Amnesty’s assessment claims that Meta, the parent company of Facebook, knew that its algorithms were contributing to the spread of hateful content against the Rohingya, but that the social media giant failed to address the problem.
“Actors linked to the Myanmar military and radical Buddhist nationalist groups flooded the platform with anti-Muslim content, posting disinformation claiming there was going to be an impending Muslim takeover, and portraying the Rohingya as ‘invaders,’” Amnesty said in its report.
Posts including one describing a Muslim human rights defender as a “national traitor,” were shared over 1,000 times. These posts often included comments calling for the murder of Muslim minorities.
“Don’t leave him alive. Remove his whole race. Time is ticking,” one person commented on the image, according to the Amnesty report.
Facebook also platformed hateful posts from Myanmar’s leadership, according to Amnesty International.
“We openly declare that absolutely, our country has no Rohingya race,” wrote the leader of the Myanmar military, Senior General Min Aung Hlaing, in 2017.
A year prior to the genocide, Meta’s internal research found that Facebook’s recommendation systems “grow the problem” of extremism, according to documents viewed by Amnesty.
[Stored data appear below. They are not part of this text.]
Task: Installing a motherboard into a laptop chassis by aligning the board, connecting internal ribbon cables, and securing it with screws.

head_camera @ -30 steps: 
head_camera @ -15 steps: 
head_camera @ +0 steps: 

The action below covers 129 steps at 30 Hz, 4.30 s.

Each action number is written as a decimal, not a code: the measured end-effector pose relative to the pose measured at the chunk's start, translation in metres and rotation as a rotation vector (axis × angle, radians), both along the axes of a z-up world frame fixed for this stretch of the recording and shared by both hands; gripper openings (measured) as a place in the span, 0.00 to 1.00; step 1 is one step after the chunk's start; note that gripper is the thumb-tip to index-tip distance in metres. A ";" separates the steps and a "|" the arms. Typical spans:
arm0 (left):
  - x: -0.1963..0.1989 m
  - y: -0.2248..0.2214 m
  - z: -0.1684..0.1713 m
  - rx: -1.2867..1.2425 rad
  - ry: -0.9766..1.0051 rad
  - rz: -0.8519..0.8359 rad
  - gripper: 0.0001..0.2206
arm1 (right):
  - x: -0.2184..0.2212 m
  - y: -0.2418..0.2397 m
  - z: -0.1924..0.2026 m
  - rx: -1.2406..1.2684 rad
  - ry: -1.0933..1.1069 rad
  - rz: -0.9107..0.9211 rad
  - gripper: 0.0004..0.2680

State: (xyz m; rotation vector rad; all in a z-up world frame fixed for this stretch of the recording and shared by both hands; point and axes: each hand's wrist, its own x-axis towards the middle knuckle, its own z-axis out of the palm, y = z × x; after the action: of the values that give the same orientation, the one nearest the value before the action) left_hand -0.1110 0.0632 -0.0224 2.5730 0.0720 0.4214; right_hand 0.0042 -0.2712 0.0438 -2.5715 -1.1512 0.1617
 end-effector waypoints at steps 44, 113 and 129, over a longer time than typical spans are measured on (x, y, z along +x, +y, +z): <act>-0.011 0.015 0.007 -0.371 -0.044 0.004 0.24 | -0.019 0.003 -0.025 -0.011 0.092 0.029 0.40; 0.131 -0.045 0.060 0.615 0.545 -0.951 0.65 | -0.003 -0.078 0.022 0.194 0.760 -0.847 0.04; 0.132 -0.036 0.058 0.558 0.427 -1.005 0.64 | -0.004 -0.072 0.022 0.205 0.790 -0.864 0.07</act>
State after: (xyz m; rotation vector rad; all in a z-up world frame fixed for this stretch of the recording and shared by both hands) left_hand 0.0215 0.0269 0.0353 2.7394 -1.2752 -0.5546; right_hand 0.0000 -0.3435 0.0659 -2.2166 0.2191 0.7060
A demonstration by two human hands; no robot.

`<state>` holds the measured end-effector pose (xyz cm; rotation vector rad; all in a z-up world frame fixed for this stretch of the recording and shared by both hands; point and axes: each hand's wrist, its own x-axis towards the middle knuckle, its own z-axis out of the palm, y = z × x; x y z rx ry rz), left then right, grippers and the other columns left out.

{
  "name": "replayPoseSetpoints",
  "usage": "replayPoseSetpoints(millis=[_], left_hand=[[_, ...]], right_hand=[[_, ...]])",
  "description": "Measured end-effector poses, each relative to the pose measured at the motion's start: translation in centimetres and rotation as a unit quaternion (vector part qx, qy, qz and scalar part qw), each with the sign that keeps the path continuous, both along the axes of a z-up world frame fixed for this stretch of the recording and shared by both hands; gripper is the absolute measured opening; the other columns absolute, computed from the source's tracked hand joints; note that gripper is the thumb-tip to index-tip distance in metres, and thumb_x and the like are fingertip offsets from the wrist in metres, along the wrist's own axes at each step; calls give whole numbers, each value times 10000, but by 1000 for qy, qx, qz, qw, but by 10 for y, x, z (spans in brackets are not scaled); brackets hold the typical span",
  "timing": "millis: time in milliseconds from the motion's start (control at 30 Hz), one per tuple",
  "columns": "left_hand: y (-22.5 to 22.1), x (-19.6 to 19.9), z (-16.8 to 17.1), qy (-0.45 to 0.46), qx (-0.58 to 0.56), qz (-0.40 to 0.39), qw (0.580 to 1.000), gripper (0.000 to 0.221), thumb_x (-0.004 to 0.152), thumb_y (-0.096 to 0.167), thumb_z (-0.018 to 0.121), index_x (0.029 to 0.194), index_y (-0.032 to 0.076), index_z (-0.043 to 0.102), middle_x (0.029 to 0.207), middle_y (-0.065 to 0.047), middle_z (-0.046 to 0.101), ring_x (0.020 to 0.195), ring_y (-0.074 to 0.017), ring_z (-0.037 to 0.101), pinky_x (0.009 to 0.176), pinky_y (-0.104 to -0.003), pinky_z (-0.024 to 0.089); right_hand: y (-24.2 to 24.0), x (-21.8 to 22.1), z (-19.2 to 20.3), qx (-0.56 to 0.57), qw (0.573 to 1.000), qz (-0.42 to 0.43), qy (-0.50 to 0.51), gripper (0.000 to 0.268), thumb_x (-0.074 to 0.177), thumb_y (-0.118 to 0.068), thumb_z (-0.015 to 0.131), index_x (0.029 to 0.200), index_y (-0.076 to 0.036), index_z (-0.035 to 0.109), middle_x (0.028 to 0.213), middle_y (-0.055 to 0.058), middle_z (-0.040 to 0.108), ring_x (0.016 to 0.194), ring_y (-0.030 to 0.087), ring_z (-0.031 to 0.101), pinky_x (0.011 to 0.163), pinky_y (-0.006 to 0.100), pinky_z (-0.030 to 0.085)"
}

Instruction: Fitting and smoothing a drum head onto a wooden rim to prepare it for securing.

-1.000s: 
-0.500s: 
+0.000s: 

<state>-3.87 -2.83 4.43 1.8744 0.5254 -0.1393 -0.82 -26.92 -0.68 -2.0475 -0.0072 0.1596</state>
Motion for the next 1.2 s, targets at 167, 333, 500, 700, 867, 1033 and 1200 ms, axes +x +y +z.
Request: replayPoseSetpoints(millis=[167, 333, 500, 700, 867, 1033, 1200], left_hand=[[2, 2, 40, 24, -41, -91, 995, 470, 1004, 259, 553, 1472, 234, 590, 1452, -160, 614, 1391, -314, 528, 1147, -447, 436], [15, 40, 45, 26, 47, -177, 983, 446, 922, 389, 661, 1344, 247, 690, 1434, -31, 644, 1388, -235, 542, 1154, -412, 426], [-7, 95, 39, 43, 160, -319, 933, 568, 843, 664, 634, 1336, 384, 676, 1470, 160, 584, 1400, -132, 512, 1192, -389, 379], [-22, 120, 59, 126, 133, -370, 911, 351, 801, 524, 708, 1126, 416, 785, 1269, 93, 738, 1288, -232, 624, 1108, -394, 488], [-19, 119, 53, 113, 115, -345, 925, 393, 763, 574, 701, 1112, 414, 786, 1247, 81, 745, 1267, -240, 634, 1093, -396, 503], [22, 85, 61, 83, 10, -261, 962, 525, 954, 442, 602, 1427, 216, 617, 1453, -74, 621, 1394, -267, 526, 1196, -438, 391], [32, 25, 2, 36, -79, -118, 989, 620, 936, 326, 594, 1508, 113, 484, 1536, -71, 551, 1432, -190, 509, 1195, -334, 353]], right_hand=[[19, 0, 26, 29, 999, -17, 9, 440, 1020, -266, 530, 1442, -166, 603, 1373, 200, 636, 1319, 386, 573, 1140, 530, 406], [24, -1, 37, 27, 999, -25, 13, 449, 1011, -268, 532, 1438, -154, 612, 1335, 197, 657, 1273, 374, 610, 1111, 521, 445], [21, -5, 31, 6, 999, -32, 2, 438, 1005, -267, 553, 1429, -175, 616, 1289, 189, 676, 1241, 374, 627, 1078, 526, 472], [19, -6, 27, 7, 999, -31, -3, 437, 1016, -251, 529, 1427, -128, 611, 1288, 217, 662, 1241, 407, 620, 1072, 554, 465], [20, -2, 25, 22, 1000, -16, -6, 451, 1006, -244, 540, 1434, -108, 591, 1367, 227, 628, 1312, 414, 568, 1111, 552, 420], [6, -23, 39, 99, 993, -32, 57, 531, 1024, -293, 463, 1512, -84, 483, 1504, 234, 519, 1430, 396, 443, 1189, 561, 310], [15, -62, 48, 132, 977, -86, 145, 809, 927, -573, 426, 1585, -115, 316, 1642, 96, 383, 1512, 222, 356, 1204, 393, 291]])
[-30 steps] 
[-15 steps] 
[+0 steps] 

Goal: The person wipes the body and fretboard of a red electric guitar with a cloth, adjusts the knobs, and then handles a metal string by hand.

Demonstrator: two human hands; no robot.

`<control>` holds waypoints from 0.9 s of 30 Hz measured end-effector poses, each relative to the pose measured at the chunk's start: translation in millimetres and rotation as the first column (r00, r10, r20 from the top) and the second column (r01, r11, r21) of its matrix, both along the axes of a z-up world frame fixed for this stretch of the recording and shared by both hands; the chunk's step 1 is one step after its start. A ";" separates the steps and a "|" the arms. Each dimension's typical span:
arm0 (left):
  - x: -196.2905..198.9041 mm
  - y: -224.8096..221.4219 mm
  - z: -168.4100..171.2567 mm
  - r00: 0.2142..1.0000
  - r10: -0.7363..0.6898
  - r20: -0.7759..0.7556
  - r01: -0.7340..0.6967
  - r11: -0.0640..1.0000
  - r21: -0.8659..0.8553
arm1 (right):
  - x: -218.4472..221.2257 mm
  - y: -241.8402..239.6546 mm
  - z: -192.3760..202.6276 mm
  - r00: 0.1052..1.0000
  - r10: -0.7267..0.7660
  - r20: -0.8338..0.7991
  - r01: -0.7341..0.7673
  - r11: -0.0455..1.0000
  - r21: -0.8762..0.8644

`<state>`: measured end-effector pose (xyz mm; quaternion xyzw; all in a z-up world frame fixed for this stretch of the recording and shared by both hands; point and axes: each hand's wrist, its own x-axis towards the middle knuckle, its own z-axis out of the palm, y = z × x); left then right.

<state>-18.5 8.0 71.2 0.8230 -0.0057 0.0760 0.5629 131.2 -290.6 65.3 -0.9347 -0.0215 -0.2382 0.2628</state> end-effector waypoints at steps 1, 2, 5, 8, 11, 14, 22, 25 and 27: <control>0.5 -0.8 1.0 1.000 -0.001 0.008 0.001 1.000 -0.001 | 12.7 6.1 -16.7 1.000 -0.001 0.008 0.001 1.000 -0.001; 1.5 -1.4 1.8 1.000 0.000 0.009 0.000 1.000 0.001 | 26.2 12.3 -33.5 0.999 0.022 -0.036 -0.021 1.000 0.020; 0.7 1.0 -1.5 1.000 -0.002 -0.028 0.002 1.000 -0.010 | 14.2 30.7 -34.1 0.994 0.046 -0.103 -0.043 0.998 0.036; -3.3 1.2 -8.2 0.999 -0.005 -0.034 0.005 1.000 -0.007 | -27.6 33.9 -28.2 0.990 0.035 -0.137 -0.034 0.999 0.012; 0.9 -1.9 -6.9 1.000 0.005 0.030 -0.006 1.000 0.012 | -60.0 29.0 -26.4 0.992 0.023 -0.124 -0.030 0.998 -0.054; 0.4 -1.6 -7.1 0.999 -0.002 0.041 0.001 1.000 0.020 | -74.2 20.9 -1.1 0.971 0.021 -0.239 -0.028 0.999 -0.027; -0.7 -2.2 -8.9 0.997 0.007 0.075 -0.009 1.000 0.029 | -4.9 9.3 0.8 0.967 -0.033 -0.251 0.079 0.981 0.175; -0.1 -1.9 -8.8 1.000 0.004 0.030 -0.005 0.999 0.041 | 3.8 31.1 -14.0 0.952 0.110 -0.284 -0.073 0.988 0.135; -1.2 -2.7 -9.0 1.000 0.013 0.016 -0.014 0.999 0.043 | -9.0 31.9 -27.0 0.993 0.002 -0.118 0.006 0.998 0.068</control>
The Hill has reached out to Meta for comment on the report.
Facebook’s hate speech policies prohibit users from posting content targeting a person or group of people with “violent speech or support in written or visual form,” “subhumanity,” “dehumanizing comparisons” and “generalizations that state inferiority,” among other things.
A group of Rohingya refugees sued Facebook last year, alleging that the company failed to act in the face of dangerous rhetoric that led to the massacre of thousands.
More than 25,000 Rohingya were murdered during the conflict and thousands more were raped in Myanmar’s Rakhine State, driving 700,000 people to flee.
The Biden administration declared the mass violence seen in the Rakhine State to be genocide and a crime against humanity earlier this year.